INSTRUCTIONS TO FOLLOW -> The lines to reproduce run from the first one below to the line containing "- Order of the", both included. Reproduce them exactly and nothing else.

(Extracted data entries)
........

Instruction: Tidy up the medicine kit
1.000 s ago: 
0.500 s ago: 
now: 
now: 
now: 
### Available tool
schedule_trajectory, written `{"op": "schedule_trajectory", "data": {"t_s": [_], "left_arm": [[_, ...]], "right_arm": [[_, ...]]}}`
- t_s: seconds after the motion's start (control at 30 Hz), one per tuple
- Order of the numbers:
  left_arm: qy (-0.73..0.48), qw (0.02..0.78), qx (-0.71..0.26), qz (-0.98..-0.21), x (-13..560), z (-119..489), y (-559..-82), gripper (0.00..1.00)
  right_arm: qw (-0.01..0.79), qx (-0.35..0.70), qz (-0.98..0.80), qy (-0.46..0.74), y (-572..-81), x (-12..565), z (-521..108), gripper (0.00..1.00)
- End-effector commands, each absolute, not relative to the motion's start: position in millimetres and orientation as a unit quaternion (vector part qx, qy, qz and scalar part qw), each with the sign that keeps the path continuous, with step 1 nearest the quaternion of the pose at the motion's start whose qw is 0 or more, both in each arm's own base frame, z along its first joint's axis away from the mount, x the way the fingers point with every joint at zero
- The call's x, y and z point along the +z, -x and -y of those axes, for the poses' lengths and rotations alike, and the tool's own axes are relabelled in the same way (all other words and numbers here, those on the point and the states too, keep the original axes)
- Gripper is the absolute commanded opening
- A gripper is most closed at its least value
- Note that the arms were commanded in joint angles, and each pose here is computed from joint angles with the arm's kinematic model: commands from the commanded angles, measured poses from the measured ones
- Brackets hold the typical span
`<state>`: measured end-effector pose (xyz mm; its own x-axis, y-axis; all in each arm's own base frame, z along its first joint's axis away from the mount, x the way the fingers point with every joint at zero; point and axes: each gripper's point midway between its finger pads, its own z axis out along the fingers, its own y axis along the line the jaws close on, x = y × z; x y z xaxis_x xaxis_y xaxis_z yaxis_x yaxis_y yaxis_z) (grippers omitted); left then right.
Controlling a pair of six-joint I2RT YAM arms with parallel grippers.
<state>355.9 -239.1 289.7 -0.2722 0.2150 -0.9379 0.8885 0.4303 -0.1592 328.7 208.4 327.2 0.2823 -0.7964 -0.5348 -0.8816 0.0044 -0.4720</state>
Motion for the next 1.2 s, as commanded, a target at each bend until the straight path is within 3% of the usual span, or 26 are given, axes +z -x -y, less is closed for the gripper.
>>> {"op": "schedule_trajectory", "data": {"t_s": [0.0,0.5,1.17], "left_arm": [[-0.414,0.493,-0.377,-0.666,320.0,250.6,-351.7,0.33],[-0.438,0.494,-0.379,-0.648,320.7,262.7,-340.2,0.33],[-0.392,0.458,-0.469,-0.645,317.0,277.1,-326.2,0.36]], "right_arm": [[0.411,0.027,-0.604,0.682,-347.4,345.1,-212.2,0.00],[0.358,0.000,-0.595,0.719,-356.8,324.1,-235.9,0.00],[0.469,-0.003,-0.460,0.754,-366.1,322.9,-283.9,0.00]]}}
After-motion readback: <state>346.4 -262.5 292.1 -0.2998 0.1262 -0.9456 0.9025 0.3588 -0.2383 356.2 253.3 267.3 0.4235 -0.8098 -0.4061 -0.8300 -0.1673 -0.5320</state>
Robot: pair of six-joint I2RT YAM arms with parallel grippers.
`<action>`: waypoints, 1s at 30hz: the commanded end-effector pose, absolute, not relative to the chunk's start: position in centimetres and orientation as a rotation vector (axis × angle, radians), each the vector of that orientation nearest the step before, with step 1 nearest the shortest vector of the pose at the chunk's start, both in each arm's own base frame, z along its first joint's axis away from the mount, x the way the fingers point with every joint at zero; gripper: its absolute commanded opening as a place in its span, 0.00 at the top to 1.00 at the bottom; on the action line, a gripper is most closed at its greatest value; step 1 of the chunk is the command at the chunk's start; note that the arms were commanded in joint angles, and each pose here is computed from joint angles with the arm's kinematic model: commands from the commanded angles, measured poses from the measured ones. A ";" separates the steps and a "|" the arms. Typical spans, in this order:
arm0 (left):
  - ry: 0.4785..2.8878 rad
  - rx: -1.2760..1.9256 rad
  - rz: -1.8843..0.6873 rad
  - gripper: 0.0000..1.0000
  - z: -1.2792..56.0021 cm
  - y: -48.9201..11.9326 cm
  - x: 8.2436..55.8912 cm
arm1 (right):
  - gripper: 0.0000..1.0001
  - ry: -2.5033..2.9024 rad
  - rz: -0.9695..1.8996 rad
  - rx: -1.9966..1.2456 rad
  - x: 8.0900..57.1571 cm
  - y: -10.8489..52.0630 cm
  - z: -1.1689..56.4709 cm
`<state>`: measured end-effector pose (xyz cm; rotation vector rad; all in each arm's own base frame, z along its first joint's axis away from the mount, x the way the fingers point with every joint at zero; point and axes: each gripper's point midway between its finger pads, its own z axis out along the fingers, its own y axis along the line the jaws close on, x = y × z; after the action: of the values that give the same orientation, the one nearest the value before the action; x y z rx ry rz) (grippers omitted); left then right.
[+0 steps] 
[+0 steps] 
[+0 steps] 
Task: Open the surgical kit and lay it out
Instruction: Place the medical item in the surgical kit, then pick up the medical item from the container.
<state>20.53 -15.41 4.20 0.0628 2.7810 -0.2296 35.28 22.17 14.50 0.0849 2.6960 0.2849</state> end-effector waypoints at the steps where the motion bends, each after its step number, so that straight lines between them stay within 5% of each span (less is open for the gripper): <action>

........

COMPLETED TASK ->
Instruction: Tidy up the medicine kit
1.000 s ago: 
0.500 s ago: 
now: 
now: 
now: 
### Available tool
schedule_trajectory, written `{"op": "schedule_trajectory", "data": {"t_s": [_], "left_arm": [[_, ...]], "right_arm": [[_, ...]]}}`
- t_s: seconds after the motion's start (control at 30 Hz), one per tuple
- Order of the numbers:

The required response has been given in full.